## Data section
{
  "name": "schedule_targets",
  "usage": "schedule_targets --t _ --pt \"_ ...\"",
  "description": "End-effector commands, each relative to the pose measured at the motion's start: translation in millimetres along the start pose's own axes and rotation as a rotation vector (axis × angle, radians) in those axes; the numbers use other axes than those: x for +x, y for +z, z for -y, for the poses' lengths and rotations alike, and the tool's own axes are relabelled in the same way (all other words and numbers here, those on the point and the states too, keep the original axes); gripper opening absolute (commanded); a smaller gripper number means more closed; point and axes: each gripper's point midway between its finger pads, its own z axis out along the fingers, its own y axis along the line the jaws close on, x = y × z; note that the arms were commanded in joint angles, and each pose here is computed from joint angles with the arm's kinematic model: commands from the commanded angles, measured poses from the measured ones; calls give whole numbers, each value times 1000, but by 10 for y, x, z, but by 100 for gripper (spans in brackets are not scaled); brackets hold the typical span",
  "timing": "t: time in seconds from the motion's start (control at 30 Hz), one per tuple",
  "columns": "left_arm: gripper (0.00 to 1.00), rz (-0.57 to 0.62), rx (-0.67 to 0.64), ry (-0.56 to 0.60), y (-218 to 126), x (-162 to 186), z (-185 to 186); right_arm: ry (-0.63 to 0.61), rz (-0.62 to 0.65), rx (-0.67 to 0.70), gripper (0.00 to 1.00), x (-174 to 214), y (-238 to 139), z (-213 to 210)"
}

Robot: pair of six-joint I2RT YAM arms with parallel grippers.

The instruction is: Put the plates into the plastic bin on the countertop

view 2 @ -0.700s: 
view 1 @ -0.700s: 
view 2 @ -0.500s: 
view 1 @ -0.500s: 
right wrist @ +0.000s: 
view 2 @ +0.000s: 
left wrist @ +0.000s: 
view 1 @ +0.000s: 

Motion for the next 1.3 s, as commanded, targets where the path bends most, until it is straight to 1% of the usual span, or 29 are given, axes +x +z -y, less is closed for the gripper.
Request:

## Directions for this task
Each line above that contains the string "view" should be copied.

## Exercise result
view 2 @ -0.700s: 
view 1 @ -0.700s: 
view 2 @ -0.500s: 
view 1 @ -0.500s: 
view 2 @ +0.000s: 
view 1 @ +0.000s: 

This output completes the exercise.